The suffering Japan might feel, is quick. No fever-feeble

dysenteric end for it. 2 bombs shake loose
their wrath, and all war’s children die. Demobbed
and suited back to home, he takes his papers and his box
of surgeon’s tools and keeps them till he dies.

Each futile case or life he’d rescued at its edge,
preserved as evidence for good, or cause enough
to gain a gallow’s pledge. The moment never comes.
He never has the chance to speak, and breaks

the grave promise he has kept those years. The notes
are thrown away.  His children keep the case
of tools. And silence comes to make amends.
Each scalpel, saw, and knife their only cenotaph.

From a Poland Train

The stench of our train in the darkness.
An angry fire consumes poor coal,
the needles shake and shiver, steam
escapes from worn out valves. We are
delivering, but are no express. I wipe
a gauge: a tear of condensation offends
a tidy footplate. The fireman, who, thanks
to war and careless rostering, I do not
know, leans back, resites his cap.
A tender moment, shovel propped.
His throat is full. Expertly, he rolls
the blackened phlegm and spits
it to the night, then checks the firebox.
Momentarily transfixed, the burst
of light records a figure trapped in hell,
then vanishes with a clang of steel.
On time, I utter. The watch that was
My father’s put away. No matter what
the load, the line’s end, or how long
the wait while other transports clear
the ramp, we will be there as scheduled.
Jews! I hear my father’s voice again, the
pounded Sunday fist, the engineer’s skilled
hand bunched in hatred of a race that killed
his Lord. We have them now. Their stench
is what we trail across this land.
Justice. My father’s hand was hard
enough to beat his sinless sons as well.
We take on water, at some Polish halt
that only needs a decent German name
to make it whole again.
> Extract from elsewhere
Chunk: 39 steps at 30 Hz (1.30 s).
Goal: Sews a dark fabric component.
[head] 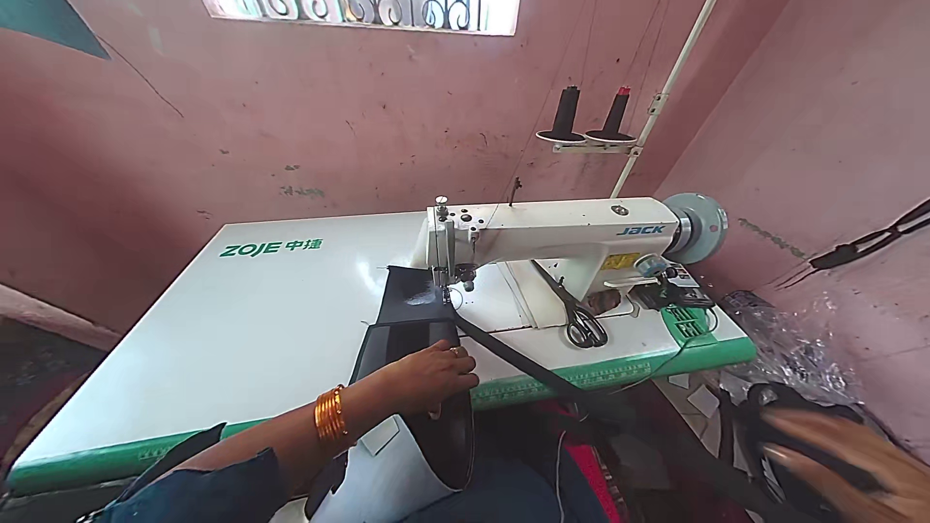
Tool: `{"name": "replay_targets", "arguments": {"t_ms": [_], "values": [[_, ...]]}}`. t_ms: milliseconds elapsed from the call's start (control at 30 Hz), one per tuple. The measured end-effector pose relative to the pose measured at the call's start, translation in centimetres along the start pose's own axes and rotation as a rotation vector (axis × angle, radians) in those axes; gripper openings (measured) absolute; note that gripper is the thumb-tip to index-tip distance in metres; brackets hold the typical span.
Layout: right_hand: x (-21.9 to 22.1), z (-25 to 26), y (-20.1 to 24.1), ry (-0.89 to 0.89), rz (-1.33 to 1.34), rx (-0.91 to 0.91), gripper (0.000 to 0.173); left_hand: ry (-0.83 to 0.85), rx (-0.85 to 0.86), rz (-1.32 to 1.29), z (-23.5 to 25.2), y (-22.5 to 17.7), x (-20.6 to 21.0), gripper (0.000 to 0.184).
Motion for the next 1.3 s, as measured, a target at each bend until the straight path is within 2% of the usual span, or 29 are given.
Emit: {"name": "replay_targets", "arguments": {"t_ms": [33,67,100,133,167,200,233,300,367,433,467,533,633,733,800,867,900,967,1000,1067,1100,1133,1200,1233,1300], "values": [[3.4,2.1,3.6,-0.037,0.198,-0.247,0.027,-0.011,-0.004,0.027,0.1,-0.3,-0.4,0.06],[7.6,3.7,7.2,0.039,0.354,-0.458,0.027,-0.023,-0.003,0.054,0.1,-0.6,-0.6,0.051],[11.6,4.6,10.7,0.207,0.404,-0.603,0.03,-0.035,-0.003,0.075,-0.1,-0.7,-0.8,0.035],[15.2,4.9,13.8,0.451,0.364,-0.659,0.031,-0.055,-0.004,0.089,-0.4,-0.7,-0.9,0.02],[18.6,5.1,16.2,0.747,0.287,-0.617,0.034,-0.07,-0.013,0.074,-1.0,-0.6,-1.1,0.009],[21.7,5.1,17.8,0.959,0.238,-0.525,0.035,-0.109,-0.012,0.023,-1.8,-0.4,-1.2,0.005],[24.5,5.0,18.7,1.086,0.273,-0.397,0.037,-0.184,0.011,-0.044,-2.8,-0.3,-1.4,0.006],[28.4,4.2,19.6,1.193,0.539,-0.048,0.039,-0.362,0.07,-0.13,-4.8,0.1,-2.1,0.01],[30.7,2.6,20.5,1.246,0.888,0.302,0.035,-0.502,0.076,-0.145,-6.4,0.4,-3.3,0.013],[31.4,0.8,22.1,1.32,1.138,0.434,0.026,-0.588,0.059,-0.147,-7.8,0.6,-5.4,0.01],[31.0,0.2,23.2,1.372,1.221,0.385,0.025,-0.614,0.051,-0.165,-8.3,0.9,-6.6,0.007],[28.8,-0.8,25.3,1.403,1.312,0.295,0.023,-0.639,0.032,-0.243,-8.9,1.7,-8.5,0.001],[24.3,-1.0,27.6,1.325,1.442,0.312,0.029,-0.604,0.06,-0.359,-7.9,2.7,-9.4,0.006],[21.6,0.2,26.4,1.169,1.274,0.249,0.026,-0.517,0.114,-0.405,-6.2,3.0,-10.0,0.011],[22.0,1.5,23.3,1.0,1.04,0.211,0.017,-0.484,0.149,-0.444,-6.4,2.8,-10.3,0.008],[23.0,3.9,19.5,0.766,0.886,0.264,0.026,-0.473,0.175,-0.477,-7.2,2.9,-10.0,0.003],[23.8,4.7,18.3,0.745,0.869,0.322,0.029,-0.465,0.176,-0.508,-7.5,3.0,-9.4,0.002],[25.9,4.0,18.4,0.907,0.95,0.414,0.036,-0.378,0.116,-0.633,-7.8,3.4,-7.4,0.013],[27.1,3.1,19.4,1.012,1.006,0.448,0.036,-0.267,0.034,-0.732,-7.9,3.6,-6.4,0.029],[29.6,1.7,21.2,1.121,1.061,0.526,0.026,-0.021,-0.253,-0.902,-7.5,4.2,-4.6,0.075],[30.7,1.2,21.8,1.13,1.07,0.568,0.019,0.012,-0.414,-0.907,-7.0,4.6,-4.2,0.087],[31.7,0.8,22.3,1.125,1.089,0.588,0.015,-0.02,-0.578,-0.826,-6.3,4.9,-4.3,0.092],[33.4,-0.1,23.1,1.183,1.185,0.516,0.012,-0.084,-0.877,-0.537,-4.9,5.0,-4.7,0.095],[34.0,-0.5,23.5,1.25,1.226,0.448,0.013,-0.093,-0.943,-0.401,-4.0,4.7,-4.7,0.086],[34.3,-0.6,24.2,1.287,1.223,0.398,0.014,-0.13,-0.971,-0.209,-2.3,4.4,-4.9,0.049]]}}
Point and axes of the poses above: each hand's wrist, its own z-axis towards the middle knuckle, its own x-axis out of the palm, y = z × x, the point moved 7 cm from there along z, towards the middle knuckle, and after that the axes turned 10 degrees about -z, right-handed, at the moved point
I  listen to the
boxcars’ groans, the slow and mournful
songs, the pleas for what I cannot understand.
I thank God I am no sentimental woman,
for you too would weaken at the thought
Of what we do, that must be done.
We do not linger. This final night will take
them to the ramp beyond the arch. Then peace
for them, and rest for us. I’d get this ancient train to
give more speed, and help them on their way
if it was not too old, and only fit for scrap.
We are not cruel. It is for all the best.
This ends in morning, for a world they helped
to make, and which now demands a final sacrifice.